2) RETURN 1 gets routed to OUT 1 which goes to Amp 1 via the ABY pedal
3) RETURN 2 gets routed to OUT 2 which goes to Amp 2
NOTE: although it might depend on the (active) ABY pedal used, it might have to be switched to "A" only rather than "A&B" when using the Rotosphere (obviously, it cannot be set to "B" only). That could be easily determined once everything is connected (i.e. check for any signal loss or noise). If a passive ABY pedal is used, it would probably have to be set to "A".
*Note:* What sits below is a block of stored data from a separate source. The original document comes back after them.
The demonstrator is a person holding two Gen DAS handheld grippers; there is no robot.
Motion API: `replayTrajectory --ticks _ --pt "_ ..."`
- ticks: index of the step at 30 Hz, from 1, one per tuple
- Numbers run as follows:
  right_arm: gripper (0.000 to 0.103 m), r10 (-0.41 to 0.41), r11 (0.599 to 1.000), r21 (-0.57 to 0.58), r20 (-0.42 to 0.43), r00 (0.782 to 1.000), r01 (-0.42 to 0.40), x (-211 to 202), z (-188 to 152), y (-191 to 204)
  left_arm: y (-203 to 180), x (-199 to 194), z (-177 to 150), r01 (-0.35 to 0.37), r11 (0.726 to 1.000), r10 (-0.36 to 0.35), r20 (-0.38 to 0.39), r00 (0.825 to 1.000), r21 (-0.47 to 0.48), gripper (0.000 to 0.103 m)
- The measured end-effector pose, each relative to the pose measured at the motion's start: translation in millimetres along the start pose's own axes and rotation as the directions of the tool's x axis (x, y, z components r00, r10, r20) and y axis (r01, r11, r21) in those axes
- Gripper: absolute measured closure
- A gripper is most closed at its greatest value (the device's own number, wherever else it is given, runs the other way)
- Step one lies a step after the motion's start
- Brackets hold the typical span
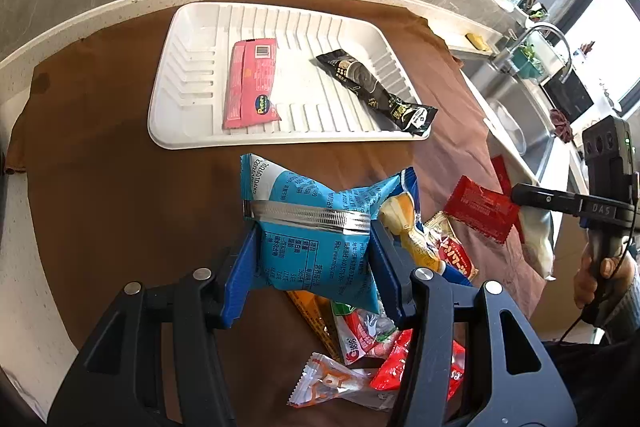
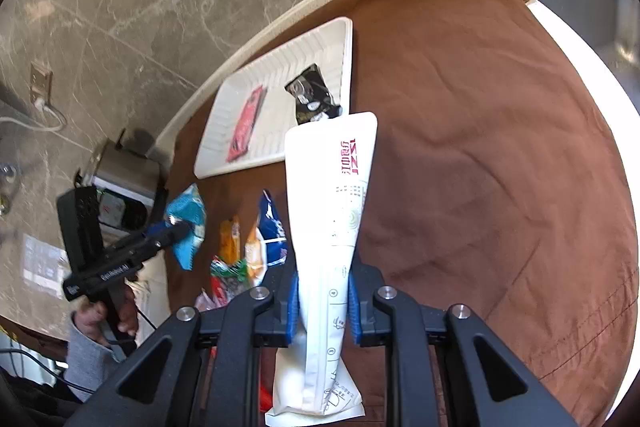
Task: Organize snacks
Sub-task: 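Carry the blue packet to the tray with left tool while right tool carries white packet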
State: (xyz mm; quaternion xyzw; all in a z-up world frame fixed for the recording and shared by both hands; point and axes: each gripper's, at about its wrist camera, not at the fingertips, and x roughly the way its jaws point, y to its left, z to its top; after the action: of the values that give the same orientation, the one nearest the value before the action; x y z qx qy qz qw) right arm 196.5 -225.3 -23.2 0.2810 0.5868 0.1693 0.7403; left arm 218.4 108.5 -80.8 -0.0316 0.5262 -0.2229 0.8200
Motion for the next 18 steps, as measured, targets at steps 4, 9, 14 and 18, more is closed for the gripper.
replayTrajectory --ticks 4,9,14,18 --pt "0.082 0.103 0.994 0.042 0.005 0.995 -0.103 -4.1 3.8 -3.9 -0.4 -1.7 0.3 0.001 1.000 -0.001 0.003 1.000 0.002 0.052" --pt "0.082 0.134 0.988 0.073 0.014 0.991 -0.134 -3.7 3.0 -7.8 -0.5 -2.1 0.0 0.002 1.000 -0.002 0.001 1.000 0.000 0.052" --pt "0.082 0.134 0.988 0.082 0.005 0.991 -0.134 0.3 0.7 -7.3 -0.4 -2.0 0.5 0.001 1.000 -0.001 0.002 1.000 0.001 0.052" --pt "0.082 0.133 0.988 0.080 0.006 0.991 -0.133 0.2 0.6 -6.7 -0.3 -3.7 2.2 0.004 1.000 -0.004 0.006 1.000 -0.002 0.052"
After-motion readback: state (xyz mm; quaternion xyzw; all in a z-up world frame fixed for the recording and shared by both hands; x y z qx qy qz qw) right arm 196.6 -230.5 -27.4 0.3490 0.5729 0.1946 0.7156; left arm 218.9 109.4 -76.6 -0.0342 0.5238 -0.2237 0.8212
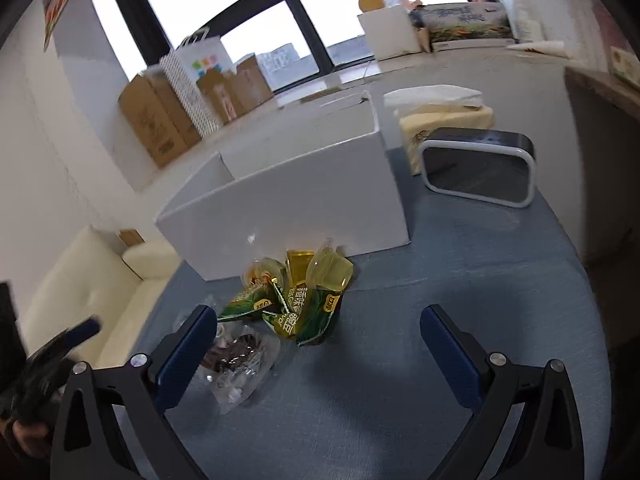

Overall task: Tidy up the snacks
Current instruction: 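Grasp a yellow jelly cup with the right tool from the snack pile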

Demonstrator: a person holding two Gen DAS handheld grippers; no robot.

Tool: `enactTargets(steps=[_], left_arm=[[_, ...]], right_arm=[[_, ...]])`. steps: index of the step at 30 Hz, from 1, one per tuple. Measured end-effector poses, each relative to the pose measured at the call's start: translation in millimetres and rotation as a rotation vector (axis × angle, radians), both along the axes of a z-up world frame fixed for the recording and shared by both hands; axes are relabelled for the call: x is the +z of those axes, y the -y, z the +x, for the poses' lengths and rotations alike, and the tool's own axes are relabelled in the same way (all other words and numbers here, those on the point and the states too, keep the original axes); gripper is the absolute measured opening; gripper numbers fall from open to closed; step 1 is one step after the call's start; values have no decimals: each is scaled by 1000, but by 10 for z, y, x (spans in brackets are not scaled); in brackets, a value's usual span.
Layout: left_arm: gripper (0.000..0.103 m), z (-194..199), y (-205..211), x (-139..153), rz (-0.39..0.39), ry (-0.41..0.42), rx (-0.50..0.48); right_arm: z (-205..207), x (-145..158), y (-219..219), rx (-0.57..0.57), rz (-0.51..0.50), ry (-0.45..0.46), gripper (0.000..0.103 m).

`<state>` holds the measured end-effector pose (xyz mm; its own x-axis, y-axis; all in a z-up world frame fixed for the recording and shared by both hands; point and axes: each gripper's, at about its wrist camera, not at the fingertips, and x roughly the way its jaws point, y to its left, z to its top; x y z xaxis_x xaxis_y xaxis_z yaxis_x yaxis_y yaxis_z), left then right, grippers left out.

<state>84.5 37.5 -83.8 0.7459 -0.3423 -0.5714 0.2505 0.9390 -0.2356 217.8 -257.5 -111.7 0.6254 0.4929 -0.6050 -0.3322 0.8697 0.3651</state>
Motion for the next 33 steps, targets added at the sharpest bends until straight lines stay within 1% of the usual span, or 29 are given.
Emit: enactTargets(steps=[2,4,7,9,13,16,19,21,22,23,24,25,27,29,31,33], left_arm=[[103,-169,-30,-39,-11,-5,6],[103,-237,-68,-76,-23,-17,18],[103,-268,-113,-115,-33,-37,38],[103,-297,-160,-110,-48,-34,42],[103,-292,-203,-113,-46,-35,55],[103,-279,-208,-124,-45,-40,60],[103,-251,-205,-128,-43,-44,60],[103,-245,-208,-144,-46,-48,62],[103,-234,-212,-158,-46,-53,64],[103,-223,-213,-168,-46,-56,67],[103,-213,-216,-184,-48,-61,69],[103,-196,-209,-200,-55,-68,67],[103,-169,-203,-227,-56,-77,70],[103,-153,-180,-239,-55,-80,65],[103,-132,-166,-255,-55,-84,60],[103,-113,-156,-281,-50,-93,63]], right_arm=[[98,-8,-74,7,3,1,103],[244,-40,-152,16,2,-21,103],[407,-117,-247,19,-7,-39,103],[483,-157,-304,9,-24,-42,103],[624,-239,-358,2,-15,-72,103],[710,-282,-418,-7,-49,-75,103],[794,-352,-426,-19,-55,-110,103],[823,-395,-422,-19,-50,-120,88],[826,-416,-434,-21,-76,-120,72],[835,-444,-442,-1,-79,-128,65],[829,-456,-441,18,-61,-131,63],[817,-456,-442,28,-55,-127,58],[789,-426,-461,37,-72,-107,54],[769,-411,-451,37,-69,-100,42],[765,-402,-415,47,-51,-104,42],[763,-426,-394,61,-59,-108,42]])
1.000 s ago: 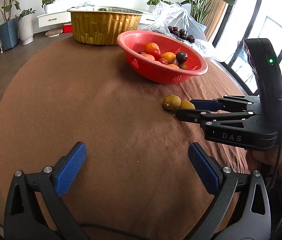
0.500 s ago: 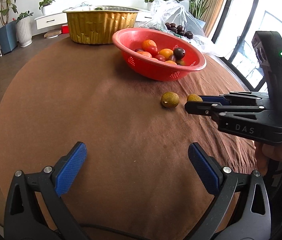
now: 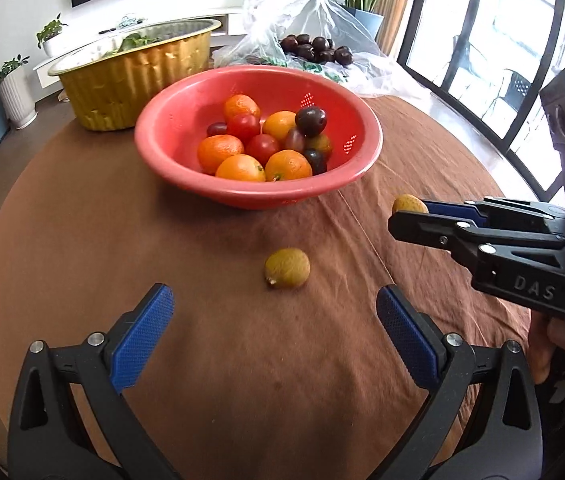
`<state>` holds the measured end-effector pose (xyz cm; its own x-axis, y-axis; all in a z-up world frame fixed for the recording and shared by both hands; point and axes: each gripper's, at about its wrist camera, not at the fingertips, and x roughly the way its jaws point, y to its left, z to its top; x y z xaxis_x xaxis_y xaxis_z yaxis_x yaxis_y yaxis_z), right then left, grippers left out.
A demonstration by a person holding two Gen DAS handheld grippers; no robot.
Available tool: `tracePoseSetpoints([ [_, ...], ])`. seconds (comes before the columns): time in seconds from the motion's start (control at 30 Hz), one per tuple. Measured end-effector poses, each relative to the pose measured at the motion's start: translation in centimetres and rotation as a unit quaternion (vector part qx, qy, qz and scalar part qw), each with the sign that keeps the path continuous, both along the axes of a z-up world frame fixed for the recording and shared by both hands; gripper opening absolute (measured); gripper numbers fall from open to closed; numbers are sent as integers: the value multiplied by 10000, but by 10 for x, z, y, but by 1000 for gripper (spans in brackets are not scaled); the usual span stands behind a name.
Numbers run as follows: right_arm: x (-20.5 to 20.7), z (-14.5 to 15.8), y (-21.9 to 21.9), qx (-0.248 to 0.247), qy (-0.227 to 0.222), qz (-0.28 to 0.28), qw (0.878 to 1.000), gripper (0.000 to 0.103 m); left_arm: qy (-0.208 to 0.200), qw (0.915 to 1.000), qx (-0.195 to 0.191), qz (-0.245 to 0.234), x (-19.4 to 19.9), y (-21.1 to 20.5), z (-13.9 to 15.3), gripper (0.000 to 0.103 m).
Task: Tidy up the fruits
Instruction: 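Grasp a small pear with the right tool while the left tool grasps the other pear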
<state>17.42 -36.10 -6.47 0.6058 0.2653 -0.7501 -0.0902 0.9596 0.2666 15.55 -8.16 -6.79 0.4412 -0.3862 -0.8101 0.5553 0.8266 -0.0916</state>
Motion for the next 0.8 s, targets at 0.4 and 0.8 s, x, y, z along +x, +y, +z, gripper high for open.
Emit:
tracePoseSetpoints([
  [0.4, -2, 5, -7, 114, -87, -90, 9999, 27, 228, 9991, 154, -310, 15, -21, -21, 46],
  [0.8, -3, 5, -5, 90, -92, -73, 9999, 27, 133, 9989, 252, -362, 13, -26, -22, 33],
])
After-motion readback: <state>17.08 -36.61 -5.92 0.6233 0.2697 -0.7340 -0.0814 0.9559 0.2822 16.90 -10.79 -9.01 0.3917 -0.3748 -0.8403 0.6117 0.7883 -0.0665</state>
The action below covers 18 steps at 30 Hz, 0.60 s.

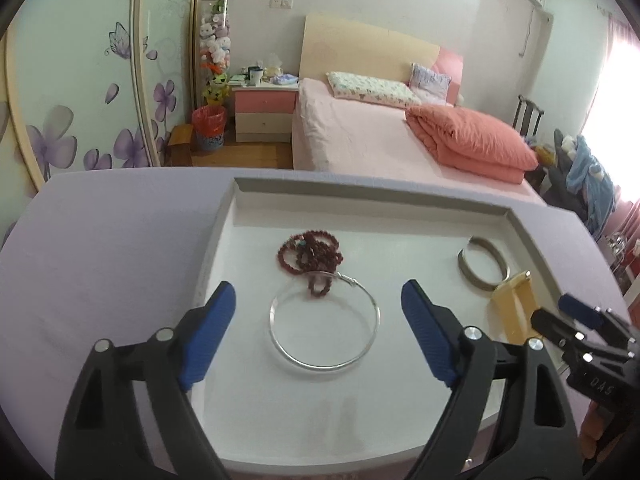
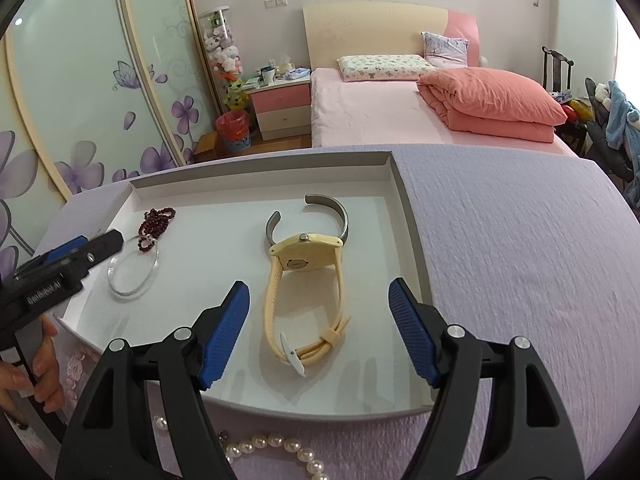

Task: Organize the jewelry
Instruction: 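Release watch into tray from right tool while left tool releases hoop there, then grasp pearl bracelet with right tool while left tool approaches pink bead bracelet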

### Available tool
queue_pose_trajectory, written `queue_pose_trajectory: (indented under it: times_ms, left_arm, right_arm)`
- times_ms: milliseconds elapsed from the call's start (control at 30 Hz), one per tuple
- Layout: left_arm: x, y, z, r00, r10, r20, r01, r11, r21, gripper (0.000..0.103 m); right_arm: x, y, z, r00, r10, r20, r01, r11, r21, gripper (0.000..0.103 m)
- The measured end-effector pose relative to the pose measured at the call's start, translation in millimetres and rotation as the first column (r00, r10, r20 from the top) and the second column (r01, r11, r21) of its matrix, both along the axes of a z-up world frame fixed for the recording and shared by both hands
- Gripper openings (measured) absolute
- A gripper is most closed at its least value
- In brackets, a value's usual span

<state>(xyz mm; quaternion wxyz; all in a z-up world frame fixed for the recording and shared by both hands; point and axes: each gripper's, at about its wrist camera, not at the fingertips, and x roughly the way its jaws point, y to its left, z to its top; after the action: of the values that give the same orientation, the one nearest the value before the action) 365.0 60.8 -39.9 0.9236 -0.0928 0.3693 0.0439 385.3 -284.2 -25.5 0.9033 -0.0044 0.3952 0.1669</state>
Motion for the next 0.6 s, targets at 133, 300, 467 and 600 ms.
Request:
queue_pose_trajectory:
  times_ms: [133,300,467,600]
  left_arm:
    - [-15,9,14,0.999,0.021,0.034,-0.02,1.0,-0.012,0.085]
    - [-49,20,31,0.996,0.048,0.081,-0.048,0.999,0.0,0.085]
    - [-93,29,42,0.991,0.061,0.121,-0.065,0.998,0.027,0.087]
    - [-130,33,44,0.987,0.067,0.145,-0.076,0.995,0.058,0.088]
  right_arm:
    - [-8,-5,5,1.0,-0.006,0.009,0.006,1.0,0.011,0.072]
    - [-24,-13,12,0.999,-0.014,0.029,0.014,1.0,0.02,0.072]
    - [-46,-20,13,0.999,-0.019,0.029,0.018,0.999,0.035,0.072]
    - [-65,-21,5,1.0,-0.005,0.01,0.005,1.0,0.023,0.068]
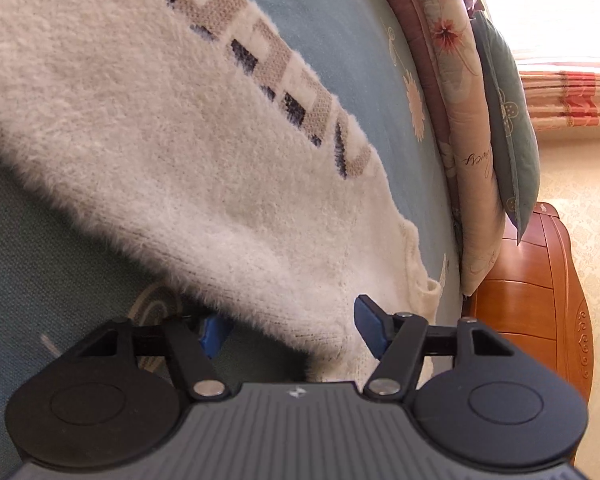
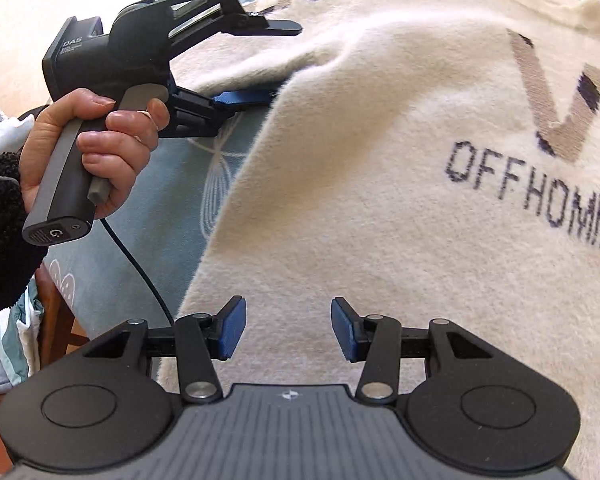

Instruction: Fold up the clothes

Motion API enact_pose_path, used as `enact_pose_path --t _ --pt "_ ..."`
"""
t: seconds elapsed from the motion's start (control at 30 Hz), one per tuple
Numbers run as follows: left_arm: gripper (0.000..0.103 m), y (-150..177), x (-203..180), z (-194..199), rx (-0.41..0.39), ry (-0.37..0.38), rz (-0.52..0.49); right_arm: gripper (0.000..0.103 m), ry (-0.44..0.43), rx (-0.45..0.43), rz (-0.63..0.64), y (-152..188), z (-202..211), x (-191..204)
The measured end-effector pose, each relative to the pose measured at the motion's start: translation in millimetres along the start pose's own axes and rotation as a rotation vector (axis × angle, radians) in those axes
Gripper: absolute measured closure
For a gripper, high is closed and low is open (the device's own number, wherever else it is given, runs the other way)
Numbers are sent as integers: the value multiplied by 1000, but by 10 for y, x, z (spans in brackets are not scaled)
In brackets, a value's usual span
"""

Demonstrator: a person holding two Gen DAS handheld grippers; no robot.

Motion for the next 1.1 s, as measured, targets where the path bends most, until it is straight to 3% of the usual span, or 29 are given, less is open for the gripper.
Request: enact_pose_path --t 0.03,0.07,0.3,0.4,0.47,0.6,0.67,0.83,0.97,1.03,1.1 --pt "83 -30 -38 -1 -17 -51 -52 51 5 -9 -16 7 17 -35" --pt "89 -62 -77 1 -34 -102 -104 51 10 -17 -31 14 34 -70" --pt "91 -401 -501 128 -129 -213 -356 51 20 -57 -80 107 116 -128" --pt "88 -385 -457 32 -78 -252 -378 51 28 -58 -98 179 143 -196" --pt "86 -344 -397 22 -53 -237 -360 51 34 -58 -107 164 154 -185" --pt "67 -201 -292 117 -21 -259 -360 51 60 -67 -111 148 174 -182" --pt "67 -113 -295 188 -13 -278 -389 51 82 -72 -101 154 196 -179" --pt "66 261 -590 402 -2 -314 -589 51 190 -106 -64 195 324 -307" --pt "62 791 -975 400 6 -305 -870 51 285 -138 -78 216 418 -658" --pt "49 1100 -1141 304 26 -284 -1010 51 333 -159 -92 223 494 -863" --pt "48 1392 -1204 127 49 -274 -1120 48 386 -196 -106 224 596 -1105"
Point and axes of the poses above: each gripper's, at about its wrist camera, not at the fingertips, and z roughly against the way its jaws point, x to its left, y to its underside, the point moved 9 cm from there along -z, roughly the way its jaws point, and after that the axes turned 6 degrees about x, right-handed, at the moved point
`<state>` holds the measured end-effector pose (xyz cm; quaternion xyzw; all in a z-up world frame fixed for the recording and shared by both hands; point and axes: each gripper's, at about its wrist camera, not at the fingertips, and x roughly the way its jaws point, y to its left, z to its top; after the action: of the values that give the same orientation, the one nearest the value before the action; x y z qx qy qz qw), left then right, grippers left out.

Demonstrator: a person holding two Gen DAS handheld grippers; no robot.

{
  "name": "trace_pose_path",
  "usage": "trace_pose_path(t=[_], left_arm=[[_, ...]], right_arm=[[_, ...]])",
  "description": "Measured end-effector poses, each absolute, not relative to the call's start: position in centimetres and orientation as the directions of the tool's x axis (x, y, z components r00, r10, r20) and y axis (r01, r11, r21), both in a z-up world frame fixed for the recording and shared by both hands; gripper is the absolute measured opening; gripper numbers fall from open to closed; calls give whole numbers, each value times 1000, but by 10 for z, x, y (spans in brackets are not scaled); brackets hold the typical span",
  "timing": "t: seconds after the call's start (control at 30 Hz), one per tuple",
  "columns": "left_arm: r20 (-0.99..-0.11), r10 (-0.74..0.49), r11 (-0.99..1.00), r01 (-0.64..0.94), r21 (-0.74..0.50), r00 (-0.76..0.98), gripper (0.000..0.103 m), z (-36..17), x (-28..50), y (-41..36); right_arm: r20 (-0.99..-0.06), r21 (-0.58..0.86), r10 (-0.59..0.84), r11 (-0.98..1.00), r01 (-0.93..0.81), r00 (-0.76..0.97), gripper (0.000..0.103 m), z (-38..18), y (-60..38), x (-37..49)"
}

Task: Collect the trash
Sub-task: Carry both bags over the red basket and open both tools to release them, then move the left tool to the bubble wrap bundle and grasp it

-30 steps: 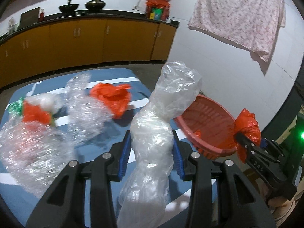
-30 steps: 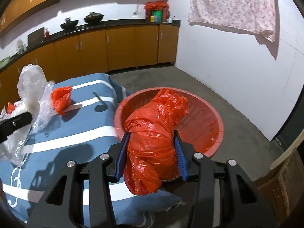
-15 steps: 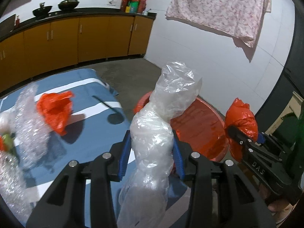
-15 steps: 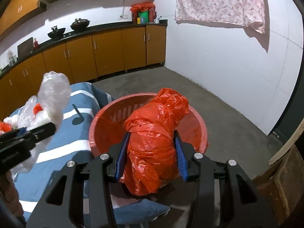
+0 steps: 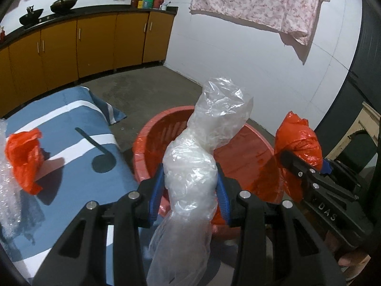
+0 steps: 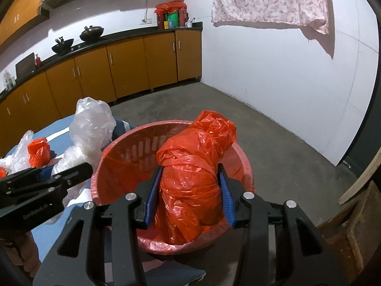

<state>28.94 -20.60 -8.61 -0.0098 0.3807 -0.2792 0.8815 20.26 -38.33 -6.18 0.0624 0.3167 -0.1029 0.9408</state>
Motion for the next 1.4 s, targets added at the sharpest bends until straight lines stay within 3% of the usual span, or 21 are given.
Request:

The two designs differ in that Design #1 does not have an LED and grounds both the two return jacks (in bypass mode) as well as the ABY "B" IN jack ("on" mode) when not in use, whereas Design #2 has an LED, but only grounds the SEND jack on the pedal when not in use (bypass mode). In an ideal world, having the LED would be nice, but since it would be pretty obvious if the Rotosphere is on, it is not a necessity. If the grounding scheme in Design #1 is better, I would definitely sacrifice the LED. I just don't know if it matters whether I leave the RETURN jacks and ABY "B" IN jacks "hanging" when not in use in Design #2....

Design #1




Design #2




Any thoughts would be appreciated!

Sleipnir

#15
Just to follow up on my own thread. I ended up building the design with the LED and picked up a Fulltone True-path ABY-ST pedal. It works as intended except I had to change one thing. Where it says "ABY/B In" I actually connected Channel A from the Fulltone True-Path. The reason for that is that in order for the transformer isolated output on the Fulltone ABY pedal to work, and thus also the phase reversal and ground lift (both of which I need), output B has to have a direct connection to one amp, otherwise the grounds "connect" again at the pedal I built which defeats the purpose of having a transformer isolated ABY pedal. I did not consider this when doing the design. No big deal except the incorrect labeling on my pedal.

Here is a photo:



And another:


I am not a good graphic artist, so I just put the signal flow on top of the pedal  :icon_cool:

Thanks for everyone's help earlier in the thread!

Edit: Fixed the pics

mth5044

Well done! Your graphics are useful and look good.